Editor's Note: Below is an excerpt from an institutional research note written by Healthcare analysts Tom Tobin and Andrew Freedman on healthcare employment. Why is this important? As our analyst Tom Tobin wrote in an article that appeared on Investopedia earlier this year:
"The Affordable Care Act created legions of newly-minted medical consumers which benefited the bottom line of the companies that cared for them... [in other words] ACA has created a year-over-year comparison so enormous that healthcare stocks will probably unwind rather violently."
Our healthcare team calls the coming "unwind" the #ACATaper. Healthcare job openings are essentially a proxy for this massive pull forward of demand. That's why today's slowing JOLTS data (Job Openings and Labor Turnover Survey) was so critical.
Of the thousands of macro and fundamental data series we track on a daily basis, Healthcare Job Openings (JOLTS), proves to have the most consistent and reliable relationship to utilization trends in the industry.

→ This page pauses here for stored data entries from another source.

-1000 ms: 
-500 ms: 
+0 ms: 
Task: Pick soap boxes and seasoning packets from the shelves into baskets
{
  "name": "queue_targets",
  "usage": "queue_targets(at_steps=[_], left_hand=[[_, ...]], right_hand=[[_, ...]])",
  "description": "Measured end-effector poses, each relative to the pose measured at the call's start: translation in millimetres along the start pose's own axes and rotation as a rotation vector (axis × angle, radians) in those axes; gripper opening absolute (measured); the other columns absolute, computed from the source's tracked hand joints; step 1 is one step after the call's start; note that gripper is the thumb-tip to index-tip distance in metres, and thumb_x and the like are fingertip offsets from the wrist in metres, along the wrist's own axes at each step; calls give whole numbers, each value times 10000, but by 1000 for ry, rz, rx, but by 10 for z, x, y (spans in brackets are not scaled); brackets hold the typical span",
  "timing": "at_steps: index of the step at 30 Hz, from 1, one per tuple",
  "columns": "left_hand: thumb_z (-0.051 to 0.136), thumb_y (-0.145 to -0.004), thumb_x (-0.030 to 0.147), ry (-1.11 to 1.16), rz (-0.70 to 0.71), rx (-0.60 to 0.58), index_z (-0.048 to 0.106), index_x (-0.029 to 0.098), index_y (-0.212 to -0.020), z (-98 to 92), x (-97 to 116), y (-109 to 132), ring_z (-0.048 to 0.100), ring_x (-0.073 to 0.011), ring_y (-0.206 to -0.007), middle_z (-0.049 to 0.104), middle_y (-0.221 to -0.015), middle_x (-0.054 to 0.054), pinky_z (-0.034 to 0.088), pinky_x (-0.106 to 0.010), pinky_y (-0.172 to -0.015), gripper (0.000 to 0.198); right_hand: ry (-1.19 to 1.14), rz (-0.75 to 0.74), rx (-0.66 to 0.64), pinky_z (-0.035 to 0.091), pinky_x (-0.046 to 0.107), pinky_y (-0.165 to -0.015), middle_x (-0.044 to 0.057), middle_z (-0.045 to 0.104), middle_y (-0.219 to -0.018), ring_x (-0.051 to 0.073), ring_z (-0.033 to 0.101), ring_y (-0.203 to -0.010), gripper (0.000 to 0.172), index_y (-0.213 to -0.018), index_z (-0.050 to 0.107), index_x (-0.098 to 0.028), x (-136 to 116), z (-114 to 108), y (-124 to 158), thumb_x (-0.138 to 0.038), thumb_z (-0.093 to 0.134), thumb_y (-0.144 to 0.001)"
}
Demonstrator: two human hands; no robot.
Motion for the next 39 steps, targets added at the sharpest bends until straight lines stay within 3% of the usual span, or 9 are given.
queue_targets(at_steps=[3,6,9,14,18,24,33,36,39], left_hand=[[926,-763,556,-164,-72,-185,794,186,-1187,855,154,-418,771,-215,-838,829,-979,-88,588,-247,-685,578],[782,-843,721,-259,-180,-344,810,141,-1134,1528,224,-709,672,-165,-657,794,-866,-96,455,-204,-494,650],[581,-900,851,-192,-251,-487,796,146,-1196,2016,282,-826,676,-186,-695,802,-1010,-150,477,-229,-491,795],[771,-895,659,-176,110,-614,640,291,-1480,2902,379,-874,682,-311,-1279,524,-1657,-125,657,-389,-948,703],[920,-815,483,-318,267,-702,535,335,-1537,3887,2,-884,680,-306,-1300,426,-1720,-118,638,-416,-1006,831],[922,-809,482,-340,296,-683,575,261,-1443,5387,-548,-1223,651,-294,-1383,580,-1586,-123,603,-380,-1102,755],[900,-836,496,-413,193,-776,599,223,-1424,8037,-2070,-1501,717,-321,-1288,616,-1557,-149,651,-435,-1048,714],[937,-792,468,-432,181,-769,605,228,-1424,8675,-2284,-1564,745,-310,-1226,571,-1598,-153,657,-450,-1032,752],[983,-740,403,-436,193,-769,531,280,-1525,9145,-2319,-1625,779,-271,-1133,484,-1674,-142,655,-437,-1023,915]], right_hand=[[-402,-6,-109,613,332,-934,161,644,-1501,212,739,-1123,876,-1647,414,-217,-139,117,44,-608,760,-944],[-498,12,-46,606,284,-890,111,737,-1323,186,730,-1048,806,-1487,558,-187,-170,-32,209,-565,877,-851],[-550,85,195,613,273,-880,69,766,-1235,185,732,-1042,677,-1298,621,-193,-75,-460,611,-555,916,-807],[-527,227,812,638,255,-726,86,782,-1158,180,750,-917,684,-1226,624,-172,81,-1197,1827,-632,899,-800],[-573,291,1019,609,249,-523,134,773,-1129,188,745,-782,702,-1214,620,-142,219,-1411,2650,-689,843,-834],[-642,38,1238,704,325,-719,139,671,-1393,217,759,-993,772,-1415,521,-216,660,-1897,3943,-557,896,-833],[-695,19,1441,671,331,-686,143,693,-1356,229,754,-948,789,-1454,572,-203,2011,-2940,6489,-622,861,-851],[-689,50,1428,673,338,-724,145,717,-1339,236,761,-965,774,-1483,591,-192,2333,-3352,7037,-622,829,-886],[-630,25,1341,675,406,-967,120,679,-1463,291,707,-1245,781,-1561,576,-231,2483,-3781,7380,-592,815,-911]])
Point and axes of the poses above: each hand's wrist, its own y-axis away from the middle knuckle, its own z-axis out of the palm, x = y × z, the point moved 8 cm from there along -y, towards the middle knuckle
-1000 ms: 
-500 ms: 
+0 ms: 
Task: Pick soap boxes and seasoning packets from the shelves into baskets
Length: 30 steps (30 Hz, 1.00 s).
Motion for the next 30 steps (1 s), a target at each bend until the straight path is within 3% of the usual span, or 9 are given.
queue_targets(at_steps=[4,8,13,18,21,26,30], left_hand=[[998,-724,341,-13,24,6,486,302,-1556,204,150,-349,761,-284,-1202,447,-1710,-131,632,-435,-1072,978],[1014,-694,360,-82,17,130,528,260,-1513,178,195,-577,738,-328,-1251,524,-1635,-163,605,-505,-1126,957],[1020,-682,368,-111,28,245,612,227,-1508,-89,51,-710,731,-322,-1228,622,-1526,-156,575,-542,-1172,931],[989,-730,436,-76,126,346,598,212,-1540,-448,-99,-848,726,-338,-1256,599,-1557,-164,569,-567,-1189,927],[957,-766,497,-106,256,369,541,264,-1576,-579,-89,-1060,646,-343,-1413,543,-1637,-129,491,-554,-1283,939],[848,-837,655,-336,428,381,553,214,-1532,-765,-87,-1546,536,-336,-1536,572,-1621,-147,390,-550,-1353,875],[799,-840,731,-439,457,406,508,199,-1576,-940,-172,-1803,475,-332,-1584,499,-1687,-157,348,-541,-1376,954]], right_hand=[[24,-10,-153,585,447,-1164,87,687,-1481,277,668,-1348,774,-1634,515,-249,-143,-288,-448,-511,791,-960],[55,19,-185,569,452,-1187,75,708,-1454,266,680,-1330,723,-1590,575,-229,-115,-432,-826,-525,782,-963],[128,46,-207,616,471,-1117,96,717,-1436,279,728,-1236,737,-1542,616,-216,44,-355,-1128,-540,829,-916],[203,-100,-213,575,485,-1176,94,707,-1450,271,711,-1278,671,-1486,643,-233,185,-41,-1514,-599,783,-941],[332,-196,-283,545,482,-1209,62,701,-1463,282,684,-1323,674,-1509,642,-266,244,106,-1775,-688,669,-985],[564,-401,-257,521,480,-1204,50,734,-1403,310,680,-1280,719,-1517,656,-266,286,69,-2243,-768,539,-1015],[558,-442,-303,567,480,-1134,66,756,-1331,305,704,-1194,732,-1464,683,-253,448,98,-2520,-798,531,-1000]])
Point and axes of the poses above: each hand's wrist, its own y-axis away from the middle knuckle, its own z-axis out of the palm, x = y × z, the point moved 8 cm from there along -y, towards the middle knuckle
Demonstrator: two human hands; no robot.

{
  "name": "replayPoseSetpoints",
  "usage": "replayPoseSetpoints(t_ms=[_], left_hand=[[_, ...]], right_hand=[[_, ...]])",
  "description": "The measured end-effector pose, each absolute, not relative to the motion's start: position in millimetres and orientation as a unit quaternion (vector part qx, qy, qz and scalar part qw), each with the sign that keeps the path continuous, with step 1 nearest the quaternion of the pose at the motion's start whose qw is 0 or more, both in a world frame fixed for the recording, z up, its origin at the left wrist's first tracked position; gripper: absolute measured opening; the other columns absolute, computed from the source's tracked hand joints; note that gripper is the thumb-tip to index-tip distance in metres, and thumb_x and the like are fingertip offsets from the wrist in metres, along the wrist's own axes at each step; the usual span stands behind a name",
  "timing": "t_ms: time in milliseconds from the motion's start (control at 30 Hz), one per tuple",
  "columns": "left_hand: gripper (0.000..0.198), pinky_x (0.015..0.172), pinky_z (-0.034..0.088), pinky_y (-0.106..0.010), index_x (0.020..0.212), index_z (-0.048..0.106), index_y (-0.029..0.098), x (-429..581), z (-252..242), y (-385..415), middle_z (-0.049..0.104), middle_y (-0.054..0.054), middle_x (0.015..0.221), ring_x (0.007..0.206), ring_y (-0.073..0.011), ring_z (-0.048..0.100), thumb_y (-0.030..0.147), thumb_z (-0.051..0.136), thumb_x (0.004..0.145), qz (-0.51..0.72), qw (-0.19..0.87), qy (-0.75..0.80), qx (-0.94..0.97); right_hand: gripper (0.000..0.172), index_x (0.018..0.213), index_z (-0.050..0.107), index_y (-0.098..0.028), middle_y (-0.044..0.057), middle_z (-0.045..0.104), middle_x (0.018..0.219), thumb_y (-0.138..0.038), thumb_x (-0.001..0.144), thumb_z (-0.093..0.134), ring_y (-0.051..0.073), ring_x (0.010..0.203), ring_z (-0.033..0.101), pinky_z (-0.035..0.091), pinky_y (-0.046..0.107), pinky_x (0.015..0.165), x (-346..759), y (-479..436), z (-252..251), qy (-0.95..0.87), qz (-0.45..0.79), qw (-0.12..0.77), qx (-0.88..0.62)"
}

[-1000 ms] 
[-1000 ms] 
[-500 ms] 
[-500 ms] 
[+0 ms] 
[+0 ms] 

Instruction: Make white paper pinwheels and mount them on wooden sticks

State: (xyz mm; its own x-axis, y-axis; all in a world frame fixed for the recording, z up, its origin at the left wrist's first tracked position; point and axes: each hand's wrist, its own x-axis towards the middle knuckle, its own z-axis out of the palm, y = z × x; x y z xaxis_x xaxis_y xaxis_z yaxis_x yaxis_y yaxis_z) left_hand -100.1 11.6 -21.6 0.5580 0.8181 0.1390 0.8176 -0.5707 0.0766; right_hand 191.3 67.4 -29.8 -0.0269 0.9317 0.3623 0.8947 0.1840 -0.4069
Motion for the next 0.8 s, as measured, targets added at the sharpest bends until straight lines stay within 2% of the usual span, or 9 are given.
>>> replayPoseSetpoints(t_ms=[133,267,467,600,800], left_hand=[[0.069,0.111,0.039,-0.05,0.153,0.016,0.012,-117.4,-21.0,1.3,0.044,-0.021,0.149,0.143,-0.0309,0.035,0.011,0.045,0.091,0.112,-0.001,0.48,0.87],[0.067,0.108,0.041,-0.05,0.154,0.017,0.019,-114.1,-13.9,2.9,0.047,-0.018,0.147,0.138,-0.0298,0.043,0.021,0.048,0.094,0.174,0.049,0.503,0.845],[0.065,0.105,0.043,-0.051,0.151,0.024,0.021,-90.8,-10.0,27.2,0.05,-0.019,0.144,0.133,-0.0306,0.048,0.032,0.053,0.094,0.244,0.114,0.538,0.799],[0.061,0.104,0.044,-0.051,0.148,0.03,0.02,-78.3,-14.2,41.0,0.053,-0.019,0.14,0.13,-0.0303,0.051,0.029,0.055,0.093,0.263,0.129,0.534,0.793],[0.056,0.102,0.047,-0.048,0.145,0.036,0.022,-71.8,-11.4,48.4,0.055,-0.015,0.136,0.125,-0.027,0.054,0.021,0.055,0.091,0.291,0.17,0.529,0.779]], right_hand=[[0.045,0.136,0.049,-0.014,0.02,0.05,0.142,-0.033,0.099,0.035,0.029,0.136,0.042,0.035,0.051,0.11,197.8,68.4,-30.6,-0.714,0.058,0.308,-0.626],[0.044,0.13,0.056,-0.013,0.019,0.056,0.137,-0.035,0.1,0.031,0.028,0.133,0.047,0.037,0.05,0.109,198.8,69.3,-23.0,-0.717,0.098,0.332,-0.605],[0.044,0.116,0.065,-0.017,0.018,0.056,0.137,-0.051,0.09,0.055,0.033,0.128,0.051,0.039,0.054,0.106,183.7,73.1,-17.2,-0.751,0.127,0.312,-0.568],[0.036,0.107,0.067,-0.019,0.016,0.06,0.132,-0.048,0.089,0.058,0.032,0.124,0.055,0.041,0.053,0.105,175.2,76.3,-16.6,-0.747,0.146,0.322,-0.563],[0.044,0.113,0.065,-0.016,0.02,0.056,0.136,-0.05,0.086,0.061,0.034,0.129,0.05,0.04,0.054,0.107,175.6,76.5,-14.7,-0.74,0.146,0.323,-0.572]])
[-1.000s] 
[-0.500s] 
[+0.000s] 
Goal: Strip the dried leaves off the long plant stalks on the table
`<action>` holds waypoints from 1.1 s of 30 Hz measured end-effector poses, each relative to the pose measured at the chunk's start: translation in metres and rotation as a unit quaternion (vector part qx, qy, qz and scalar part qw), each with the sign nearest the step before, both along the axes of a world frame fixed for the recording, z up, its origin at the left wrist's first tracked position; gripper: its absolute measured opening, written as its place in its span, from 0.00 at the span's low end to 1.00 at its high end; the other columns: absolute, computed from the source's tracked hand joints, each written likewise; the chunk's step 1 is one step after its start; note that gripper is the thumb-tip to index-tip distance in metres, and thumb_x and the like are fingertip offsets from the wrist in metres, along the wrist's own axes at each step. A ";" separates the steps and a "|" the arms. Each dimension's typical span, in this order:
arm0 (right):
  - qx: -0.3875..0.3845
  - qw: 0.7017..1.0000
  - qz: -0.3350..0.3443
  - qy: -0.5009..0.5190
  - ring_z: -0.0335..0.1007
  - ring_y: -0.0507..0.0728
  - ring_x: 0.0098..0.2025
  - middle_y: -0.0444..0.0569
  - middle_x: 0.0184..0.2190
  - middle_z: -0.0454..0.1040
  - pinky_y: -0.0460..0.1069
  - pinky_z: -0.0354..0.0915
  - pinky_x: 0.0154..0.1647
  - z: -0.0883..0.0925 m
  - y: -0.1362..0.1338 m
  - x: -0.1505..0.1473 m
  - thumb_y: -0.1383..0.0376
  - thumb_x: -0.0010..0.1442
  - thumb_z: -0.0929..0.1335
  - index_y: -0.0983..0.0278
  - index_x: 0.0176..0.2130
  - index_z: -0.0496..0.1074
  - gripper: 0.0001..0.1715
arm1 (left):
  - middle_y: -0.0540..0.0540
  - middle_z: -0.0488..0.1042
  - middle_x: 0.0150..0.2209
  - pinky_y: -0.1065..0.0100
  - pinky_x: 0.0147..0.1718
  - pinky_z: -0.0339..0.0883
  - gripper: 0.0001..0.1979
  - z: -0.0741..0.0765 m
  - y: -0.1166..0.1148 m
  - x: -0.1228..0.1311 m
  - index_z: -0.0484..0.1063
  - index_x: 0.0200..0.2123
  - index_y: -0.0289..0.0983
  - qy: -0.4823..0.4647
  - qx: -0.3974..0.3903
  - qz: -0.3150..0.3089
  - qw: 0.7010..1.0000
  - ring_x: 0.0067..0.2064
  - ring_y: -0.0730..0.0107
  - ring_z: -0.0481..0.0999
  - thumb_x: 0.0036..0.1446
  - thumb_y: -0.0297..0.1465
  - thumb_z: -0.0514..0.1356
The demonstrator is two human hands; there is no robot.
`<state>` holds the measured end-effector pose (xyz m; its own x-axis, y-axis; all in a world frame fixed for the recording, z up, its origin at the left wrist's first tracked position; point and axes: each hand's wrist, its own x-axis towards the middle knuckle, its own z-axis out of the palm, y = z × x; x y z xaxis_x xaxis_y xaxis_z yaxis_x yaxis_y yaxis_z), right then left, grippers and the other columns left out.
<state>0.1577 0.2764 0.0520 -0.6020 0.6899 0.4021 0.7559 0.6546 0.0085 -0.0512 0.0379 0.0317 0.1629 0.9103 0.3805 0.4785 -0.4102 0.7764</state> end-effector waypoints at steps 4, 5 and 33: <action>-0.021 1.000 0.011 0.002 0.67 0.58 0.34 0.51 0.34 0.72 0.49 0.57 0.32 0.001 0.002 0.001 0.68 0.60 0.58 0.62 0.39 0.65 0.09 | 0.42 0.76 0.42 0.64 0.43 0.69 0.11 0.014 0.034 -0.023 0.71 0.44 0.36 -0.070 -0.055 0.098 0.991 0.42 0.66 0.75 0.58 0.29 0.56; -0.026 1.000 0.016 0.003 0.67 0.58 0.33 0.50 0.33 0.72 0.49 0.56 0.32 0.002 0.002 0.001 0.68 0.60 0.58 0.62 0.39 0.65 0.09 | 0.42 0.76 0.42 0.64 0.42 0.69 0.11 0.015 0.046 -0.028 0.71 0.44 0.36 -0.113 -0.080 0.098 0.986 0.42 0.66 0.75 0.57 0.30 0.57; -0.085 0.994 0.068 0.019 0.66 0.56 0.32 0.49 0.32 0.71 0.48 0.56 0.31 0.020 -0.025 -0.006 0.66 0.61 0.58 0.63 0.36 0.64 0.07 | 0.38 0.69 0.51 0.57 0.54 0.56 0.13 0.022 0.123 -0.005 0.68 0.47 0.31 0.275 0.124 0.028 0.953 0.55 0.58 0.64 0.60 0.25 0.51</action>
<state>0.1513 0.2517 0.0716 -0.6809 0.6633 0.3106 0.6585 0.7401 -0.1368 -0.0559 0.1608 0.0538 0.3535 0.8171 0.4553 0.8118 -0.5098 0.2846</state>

Despite a slight sequential uptick in the absolute number of Healthcare Job Openings (1,015 April / 957 March), on a trending basis, growth was the slowest in 7 quarters with the 3-month YoY growth rate at +12.2%.
Why does that matter?
JOLTS as a percentage of Healthcare Employment remains extended at +2.1 standard deviations, suggesting there is a lot more downside to go as the #ACATaper takes hold and the U.S. Medical Economy mean reverts.
The latest JOLTS and Employment report is consistent with an organic growth slowdown at AHS and implies a sequential decline in adjusted same-store admissions volume at HCA, and is a sign of potential weakness for HOLX’s diagnostic business.